Beim Wind scheint sich ein Übergangstag mit verschiedenen Schwerpunkten
auszubilden. Im Nordosten bläst der Wind aufgrund des Gradienten noch ordentlich
und erreicht steife bis stürmische Böen, exponiert Sturmböen. Ähnlich sieht es
im Süden aus, wo der Leitplankeneffekt zuschlagen könnte und so südlich der
Donau ebenfalls steife bis stürmische Böen hervorrufen kann. Abgekoppelt sind
die Berge, wo insgesamt stürmische Böen oder Sturmböen auf der Agenda stehen.
In der Nacht zum Mittwoch kommt dann das (Dipol-)Tief von den Britischen Inseln
her näher. Dabei drückt es vorderseitig den Frontenzug nordostwärts, sodass die
Temperaturen in 850 hPa ausgangs der Nacht nahezu im ganzen Land im positiven
Bereich liegen. Gleichermaßen wird die Front wieder aktiviert, sodass sich über
der Nordhälfte teils kräftige Niederschläge ausbreiten. Im äußersten Nordosten,
wo die kalte Luft den längsten Atem hat, ist anfangs auch die feste Phase ein
Thema.
Mittwoch ... steht dann voll im Zeichen des Tiefs über der Nordsee und Dänemark,
welches auf seiner Südwestflanke einen markanten Trog aufweist. Genau dieser
nähert sich tagsüber an, um in der Nacht auf den Nordwesten überzugreifen. Am
Boden korreliert der Trog mit einer ausgeprägten Kaltfront und geht mit einem
signifikanten Gradientverschärfung einher. Zudem interagieren PVA,
frontogenetische sowie auch diabatische Prozesse miteinander, sodass für die
Niederschlagsentstehung ausreichend Hebung zur Verfügung steht. Während tagsüber
bei den Niederschlägen in der Nordhälfte des Landes noch der skalige Anteil
überwiegt, ist nachts der zunehmend konvektive Input für eine
Niederschlagintensivierung vom Südwesten bis nach Brandenburg verantwortlich.
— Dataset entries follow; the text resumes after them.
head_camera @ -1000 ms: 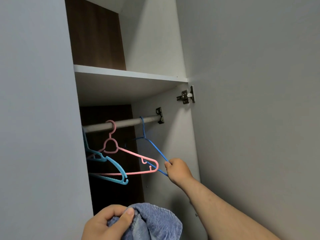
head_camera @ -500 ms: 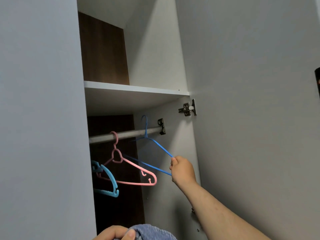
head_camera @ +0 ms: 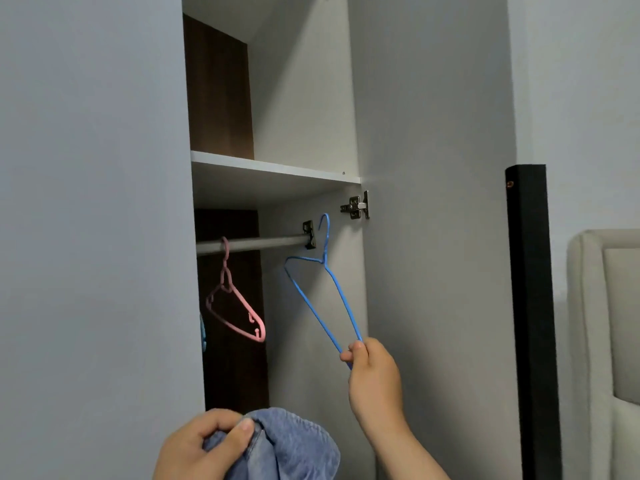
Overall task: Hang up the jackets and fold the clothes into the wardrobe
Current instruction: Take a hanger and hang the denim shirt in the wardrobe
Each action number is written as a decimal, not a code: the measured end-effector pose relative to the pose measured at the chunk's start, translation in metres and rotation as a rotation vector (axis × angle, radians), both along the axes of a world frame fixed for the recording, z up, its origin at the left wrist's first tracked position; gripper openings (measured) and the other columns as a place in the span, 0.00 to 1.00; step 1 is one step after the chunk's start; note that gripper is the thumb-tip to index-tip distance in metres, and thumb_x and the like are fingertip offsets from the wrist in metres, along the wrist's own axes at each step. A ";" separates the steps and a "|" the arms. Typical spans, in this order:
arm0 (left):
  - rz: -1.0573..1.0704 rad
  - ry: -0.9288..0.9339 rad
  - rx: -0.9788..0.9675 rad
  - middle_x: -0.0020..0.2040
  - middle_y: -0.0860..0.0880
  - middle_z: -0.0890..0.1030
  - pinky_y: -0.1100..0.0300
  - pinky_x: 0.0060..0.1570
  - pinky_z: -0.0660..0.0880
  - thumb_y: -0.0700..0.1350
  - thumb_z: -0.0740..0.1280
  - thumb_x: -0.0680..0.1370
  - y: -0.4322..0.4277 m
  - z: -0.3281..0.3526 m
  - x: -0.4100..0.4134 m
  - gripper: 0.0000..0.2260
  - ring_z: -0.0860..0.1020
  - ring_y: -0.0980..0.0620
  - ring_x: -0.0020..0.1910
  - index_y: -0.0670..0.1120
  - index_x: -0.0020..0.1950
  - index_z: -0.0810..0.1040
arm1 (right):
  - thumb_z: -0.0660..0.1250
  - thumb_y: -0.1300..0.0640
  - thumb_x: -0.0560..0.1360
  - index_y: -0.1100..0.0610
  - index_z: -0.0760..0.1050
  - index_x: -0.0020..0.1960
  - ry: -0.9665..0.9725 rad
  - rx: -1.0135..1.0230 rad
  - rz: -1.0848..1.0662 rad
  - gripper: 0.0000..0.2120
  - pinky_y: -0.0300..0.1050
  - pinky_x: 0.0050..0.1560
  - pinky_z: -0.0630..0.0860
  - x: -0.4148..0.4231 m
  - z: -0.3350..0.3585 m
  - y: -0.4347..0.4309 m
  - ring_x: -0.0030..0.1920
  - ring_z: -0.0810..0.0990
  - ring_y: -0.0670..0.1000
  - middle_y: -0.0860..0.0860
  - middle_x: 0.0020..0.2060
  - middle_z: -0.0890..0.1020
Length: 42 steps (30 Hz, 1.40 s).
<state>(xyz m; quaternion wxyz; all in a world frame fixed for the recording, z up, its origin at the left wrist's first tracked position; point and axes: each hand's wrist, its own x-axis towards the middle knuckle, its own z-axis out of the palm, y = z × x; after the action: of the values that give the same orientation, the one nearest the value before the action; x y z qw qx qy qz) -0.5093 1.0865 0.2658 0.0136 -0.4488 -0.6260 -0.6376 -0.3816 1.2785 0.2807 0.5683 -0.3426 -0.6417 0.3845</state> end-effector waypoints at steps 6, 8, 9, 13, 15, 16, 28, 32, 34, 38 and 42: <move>-0.109 -0.154 0.105 0.34 0.46 0.83 0.60 0.40 0.77 0.33 0.72 0.72 -0.042 -0.004 0.046 0.11 0.79 0.57 0.33 0.46 0.34 0.84 | 0.62 0.58 0.81 0.51 0.77 0.38 0.011 -0.041 0.191 0.13 0.33 0.36 0.67 0.061 -0.073 -0.090 0.33 0.73 0.40 0.40 0.34 0.81; -0.118 -0.204 0.137 0.34 0.46 0.83 0.58 0.40 0.76 0.34 0.71 0.72 -0.053 -0.008 0.060 0.09 0.79 0.55 0.34 0.46 0.34 0.83 | 0.64 0.60 0.80 0.52 0.76 0.36 0.025 -0.038 0.264 0.14 0.34 0.34 0.65 0.075 -0.084 -0.115 0.30 0.68 0.42 0.44 0.28 0.73; -0.121 -0.221 0.153 0.34 0.46 0.82 0.59 0.39 0.77 0.35 0.72 0.72 -0.058 -0.012 0.067 0.07 0.79 0.54 0.34 0.45 0.35 0.83 | 0.64 0.60 0.80 0.53 0.76 0.36 0.038 -0.045 0.303 0.14 0.35 0.33 0.64 0.081 -0.087 -0.127 0.30 0.66 0.42 0.45 0.27 0.71; -0.139 -0.336 0.243 0.34 0.46 0.82 0.58 0.39 0.76 0.44 0.73 0.64 -0.072 -0.020 0.090 0.05 0.78 0.52 0.35 0.44 0.36 0.83 | 0.65 0.61 0.79 0.51 0.84 0.42 0.058 -0.036 0.450 0.12 0.41 0.40 0.70 0.090 -0.090 -0.165 0.36 0.73 0.45 0.50 0.33 0.80; -0.124 -0.388 0.276 0.33 0.46 0.82 0.58 0.37 0.77 0.46 0.72 0.64 -0.076 -0.023 0.095 0.06 0.79 0.52 0.34 0.44 0.36 0.83 | 0.65 0.61 0.79 0.48 0.84 0.42 0.043 -0.023 0.472 0.13 0.43 0.40 0.71 0.091 -0.093 -0.177 0.35 0.73 0.46 0.50 0.33 0.80; -0.122 -0.414 0.285 0.33 0.46 0.82 0.57 0.36 0.77 0.46 0.72 0.64 -0.078 -0.025 0.096 0.06 0.79 0.51 0.34 0.45 0.36 0.83 | 0.65 0.61 0.79 0.46 0.82 0.41 0.042 -0.016 0.471 0.14 0.42 0.38 0.69 0.091 -0.093 -0.180 0.34 0.72 0.46 0.49 0.31 0.78; -0.082 -0.518 0.189 0.31 0.53 0.83 0.72 0.32 0.75 0.49 0.73 0.65 -0.037 -0.068 0.043 0.01 0.77 0.62 0.28 0.54 0.35 0.84 | 0.72 0.45 0.62 0.42 0.82 0.46 0.043 -0.078 0.372 0.13 0.37 0.38 0.72 0.053 -0.112 -0.178 0.34 0.77 0.46 0.51 0.37 0.83; -0.241 -0.569 0.094 0.29 0.51 0.81 0.73 0.29 0.73 0.43 0.77 0.65 -0.018 -0.072 0.040 0.06 0.76 0.62 0.26 0.52 0.31 0.83 | 0.71 0.45 0.58 0.35 0.81 0.51 -0.149 -0.069 0.238 0.20 0.40 0.51 0.77 0.054 -0.118 -0.179 0.47 0.84 0.45 0.50 0.45 0.85; -0.320 -0.565 0.071 0.28 0.49 0.81 0.73 0.29 0.73 0.42 0.80 0.59 -0.014 -0.068 0.038 0.08 0.76 0.61 0.27 0.51 0.31 0.83 | 0.70 0.48 0.62 0.34 0.80 0.51 -0.204 -0.049 0.214 0.19 0.36 0.51 0.76 0.056 -0.115 -0.180 0.49 0.83 0.42 0.45 0.45 0.86; -0.398 -0.538 0.081 0.27 0.52 0.80 0.74 0.29 0.73 0.44 0.79 0.57 -0.021 -0.062 0.046 0.07 0.76 0.63 0.26 0.51 0.30 0.83 | 0.67 0.50 0.67 0.39 0.82 0.47 -0.186 0.029 0.084 0.12 0.32 0.45 0.74 0.058 -0.114 -0.189 0.42 0.82 0.41 0.44 0.39 0.84; -0.426 -0.482 0.163 0.32 0.47 0.82 0.62 0.36 0.79 0.61 0.77 0.58 -0.052 -0.052 0.069 0.19 0.80 0.53 0.32 0.49 0.38 0.84 | 0.67 0.52 0.70 0.43 0.80 0.43 -0.127 0.163 -0.028 0.06 0.28 0.44 0.70 0.075 -0.108 -0.222 0.42 0.78 0.41 0.43 0.39 0.77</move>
<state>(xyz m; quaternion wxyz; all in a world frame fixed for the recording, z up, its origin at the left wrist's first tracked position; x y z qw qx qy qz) -0.4399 1.0350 0.2142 -0.2327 -0.4036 -0.4501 -0.7618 -0.3065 1.0565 0.1731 0.5577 -0.3281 -0.7007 0.3005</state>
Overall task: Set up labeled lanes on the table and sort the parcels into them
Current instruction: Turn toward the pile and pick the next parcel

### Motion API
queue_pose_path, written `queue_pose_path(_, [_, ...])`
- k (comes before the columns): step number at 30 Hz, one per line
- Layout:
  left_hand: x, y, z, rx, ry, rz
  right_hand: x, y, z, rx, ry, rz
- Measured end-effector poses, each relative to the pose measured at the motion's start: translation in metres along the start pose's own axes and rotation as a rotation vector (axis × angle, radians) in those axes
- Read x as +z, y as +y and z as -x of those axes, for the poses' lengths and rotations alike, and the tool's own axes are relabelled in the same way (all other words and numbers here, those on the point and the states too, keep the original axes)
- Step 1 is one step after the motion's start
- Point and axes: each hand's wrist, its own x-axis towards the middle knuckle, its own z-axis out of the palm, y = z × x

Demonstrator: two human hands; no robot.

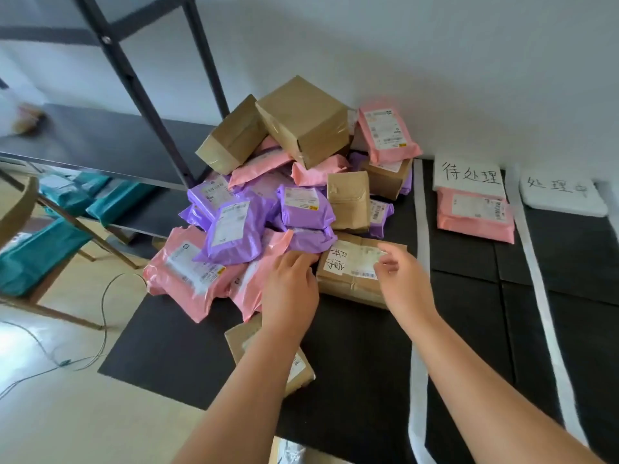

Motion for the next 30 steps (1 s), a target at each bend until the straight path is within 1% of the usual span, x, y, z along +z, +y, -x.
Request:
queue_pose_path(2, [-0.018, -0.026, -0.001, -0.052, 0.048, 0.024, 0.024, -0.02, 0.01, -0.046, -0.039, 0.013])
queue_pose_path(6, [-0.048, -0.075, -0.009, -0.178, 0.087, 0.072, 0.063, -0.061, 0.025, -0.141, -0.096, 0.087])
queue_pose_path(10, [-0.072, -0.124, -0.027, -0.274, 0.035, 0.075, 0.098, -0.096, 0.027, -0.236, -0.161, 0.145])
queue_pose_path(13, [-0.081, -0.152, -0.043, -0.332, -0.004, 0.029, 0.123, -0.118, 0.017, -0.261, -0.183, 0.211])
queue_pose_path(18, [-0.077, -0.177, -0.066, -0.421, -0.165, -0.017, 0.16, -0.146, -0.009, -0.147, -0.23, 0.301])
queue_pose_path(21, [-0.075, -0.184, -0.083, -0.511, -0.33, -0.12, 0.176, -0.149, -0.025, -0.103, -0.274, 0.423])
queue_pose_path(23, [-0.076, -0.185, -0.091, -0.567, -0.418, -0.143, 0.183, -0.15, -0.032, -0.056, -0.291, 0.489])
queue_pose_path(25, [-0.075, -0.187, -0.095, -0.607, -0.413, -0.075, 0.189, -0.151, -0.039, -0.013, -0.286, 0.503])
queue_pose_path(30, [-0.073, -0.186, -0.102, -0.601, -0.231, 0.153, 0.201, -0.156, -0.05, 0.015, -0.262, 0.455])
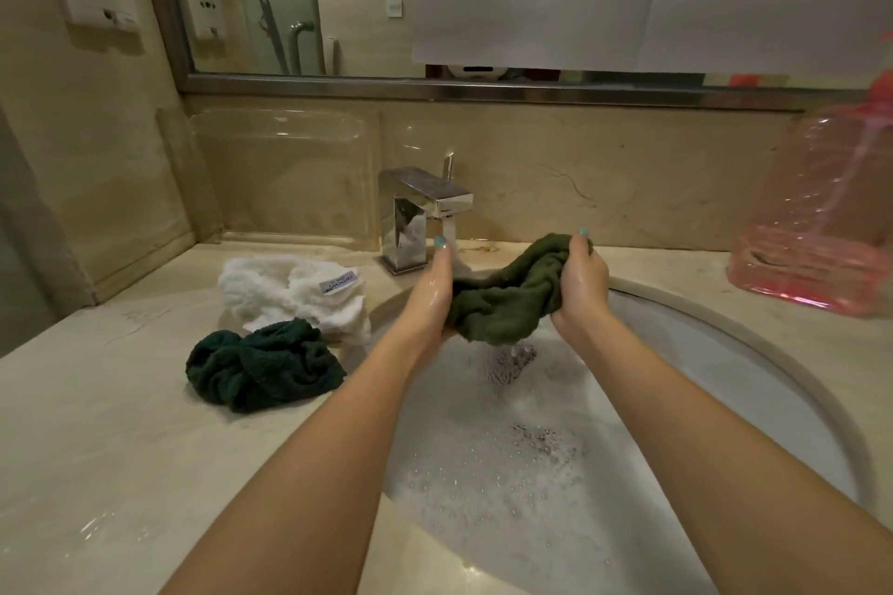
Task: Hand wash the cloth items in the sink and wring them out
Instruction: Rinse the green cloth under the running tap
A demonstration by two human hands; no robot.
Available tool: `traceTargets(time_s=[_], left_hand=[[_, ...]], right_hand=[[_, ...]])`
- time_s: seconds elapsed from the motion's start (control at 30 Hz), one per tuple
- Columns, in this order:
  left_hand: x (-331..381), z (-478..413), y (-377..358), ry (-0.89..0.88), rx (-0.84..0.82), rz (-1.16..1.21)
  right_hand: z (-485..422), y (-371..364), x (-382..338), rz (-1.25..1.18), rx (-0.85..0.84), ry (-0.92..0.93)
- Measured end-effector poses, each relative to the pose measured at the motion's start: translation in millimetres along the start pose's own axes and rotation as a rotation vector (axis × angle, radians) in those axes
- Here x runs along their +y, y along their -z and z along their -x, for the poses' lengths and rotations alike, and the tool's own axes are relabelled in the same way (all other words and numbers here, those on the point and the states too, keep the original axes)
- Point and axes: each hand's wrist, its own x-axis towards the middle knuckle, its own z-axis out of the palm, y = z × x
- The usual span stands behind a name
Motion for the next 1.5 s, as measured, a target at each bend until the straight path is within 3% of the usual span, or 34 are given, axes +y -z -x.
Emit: traceTargets(time_s=[0.1,0.23,0.3,0.37,0.43,0.57,0.67,0.8,0.87,1.0,1.1,1.3,1.5], left_hand=[[-2.2,-0.9,-8.0,0.018,-0.062,0.284],[-3.4,-5.5,-6.1,-0.130,0.061,0.247],[-1.4,-6.8,-1.2,-0.160,0.152,0.232],[-0.8,-9.5,2.3,-0.146,0.232,0.243],[0.3,-3.3,-4.7,-0.126,0.239,0.237],[-1.8,10.3,-28.1,-0.146,0.214,0.026],[-4.2,0.9,-19.7,-0.259,0.289,-0.215],[1.0,-15.6,8.1,-0.239,0.411,-0.183],[-0.6,-11.5,4.8,-0.224,0.366,-0.229],[-6.9,10.7,-26.1,-0.181,0.127,-0.306],[-6.4,10.5,-22.0,-0.245,0.091,-0.344],[10.8,-6.1,29.6,-0.410,0.292,-0.303],[8.0,-9.0,34.2,-0.534,0.265,-0.469]], right_hand=[[6.3,-6.9,2.3,0.002,-0.130,-0.024],[19.0,-21.1,7.8,0.098,-0.262,-0.030],[23.5,-28.7,15.4,0.264,-0.299,-0.010],[29.3,-37.8,24.8,0.438,-0.330,0.058],[34.2,-46.4,27.8,0.509,-0.254,0.197],[28.2,-45.1,27.2,0.575,-0.018,0.325],[36.3,-44.3,38.5,0.568,-0.129,0.231],[59.0,-60.5,44.1,0.572,-0.362,0.302],[53.0,-58.2,41.9,0.596,-0.341,0.313],[18.6,-32.5,35.2,0.664,-0.127,0.205],[4.7,-17.0,24.2,0.706,-0.077,0.216],[-5.9,9.8,8.2,0.782,-0.262,0.365],[-11.4,22.3,-1.1,0.809,-0.555,0.267]])
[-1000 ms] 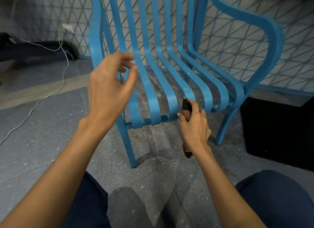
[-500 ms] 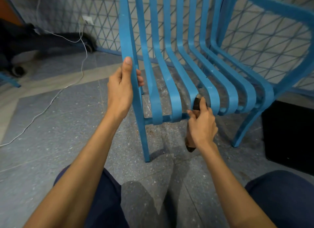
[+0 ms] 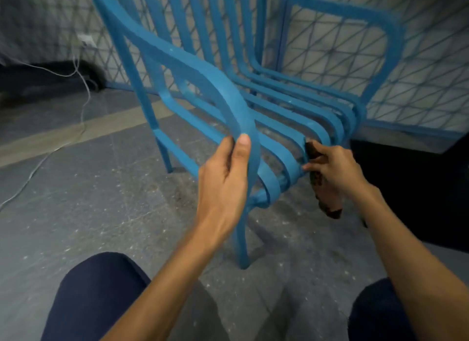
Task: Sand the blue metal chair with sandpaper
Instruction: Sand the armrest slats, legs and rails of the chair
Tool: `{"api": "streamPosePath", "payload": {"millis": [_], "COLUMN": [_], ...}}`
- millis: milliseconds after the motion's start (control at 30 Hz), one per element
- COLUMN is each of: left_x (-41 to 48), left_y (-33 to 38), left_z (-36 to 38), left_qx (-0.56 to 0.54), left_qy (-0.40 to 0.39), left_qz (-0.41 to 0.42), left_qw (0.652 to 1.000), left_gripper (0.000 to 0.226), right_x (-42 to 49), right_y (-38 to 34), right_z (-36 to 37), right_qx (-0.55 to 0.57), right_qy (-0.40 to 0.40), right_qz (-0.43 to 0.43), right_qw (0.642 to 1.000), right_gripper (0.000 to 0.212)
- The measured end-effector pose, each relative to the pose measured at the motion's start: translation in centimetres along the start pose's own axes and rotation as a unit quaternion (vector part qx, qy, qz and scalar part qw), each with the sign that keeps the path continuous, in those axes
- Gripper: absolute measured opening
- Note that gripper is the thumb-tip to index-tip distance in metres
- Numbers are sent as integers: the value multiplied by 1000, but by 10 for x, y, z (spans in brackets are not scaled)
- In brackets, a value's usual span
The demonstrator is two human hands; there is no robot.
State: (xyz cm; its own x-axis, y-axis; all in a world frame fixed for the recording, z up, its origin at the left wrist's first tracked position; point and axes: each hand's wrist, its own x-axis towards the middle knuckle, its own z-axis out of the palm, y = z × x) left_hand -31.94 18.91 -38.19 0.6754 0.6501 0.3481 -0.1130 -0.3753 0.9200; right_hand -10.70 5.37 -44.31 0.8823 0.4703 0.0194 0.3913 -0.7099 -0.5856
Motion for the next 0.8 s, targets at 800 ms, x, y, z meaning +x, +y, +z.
{"api": "streamPosePath", "payload": {"millis": [800], "left_x": [115], "left_y": [41], "left_z": [298], "left_qx": [68], "left_qy": [-268], "left_qz": [123], "left_qw": [953], "left_gripper": [30], "right_x": [6], "right_y": [113], "right_z": [-81], "right_qx": [201], "right_qy": [209], "right_qz": [148], "right_qw": [946], "right_gripper": [36]}}
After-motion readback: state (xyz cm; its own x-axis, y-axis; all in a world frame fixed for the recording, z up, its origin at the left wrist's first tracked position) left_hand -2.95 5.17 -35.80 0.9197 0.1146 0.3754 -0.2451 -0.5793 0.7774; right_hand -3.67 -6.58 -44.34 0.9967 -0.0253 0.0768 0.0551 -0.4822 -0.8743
Durch den markanten Trog und die entsprechenden Gradientverschärfung legt auch
der Wind wieder einen Zahn zu und soll ab dem Nachmittag zunehmend Sturmstärke
erreichen. Die genauen Abläufe sowie auch Intensitäten sind aus heutiger Sicht
aufgrund der Modellunsicherheiten noch nicht seriös abzuschätzen.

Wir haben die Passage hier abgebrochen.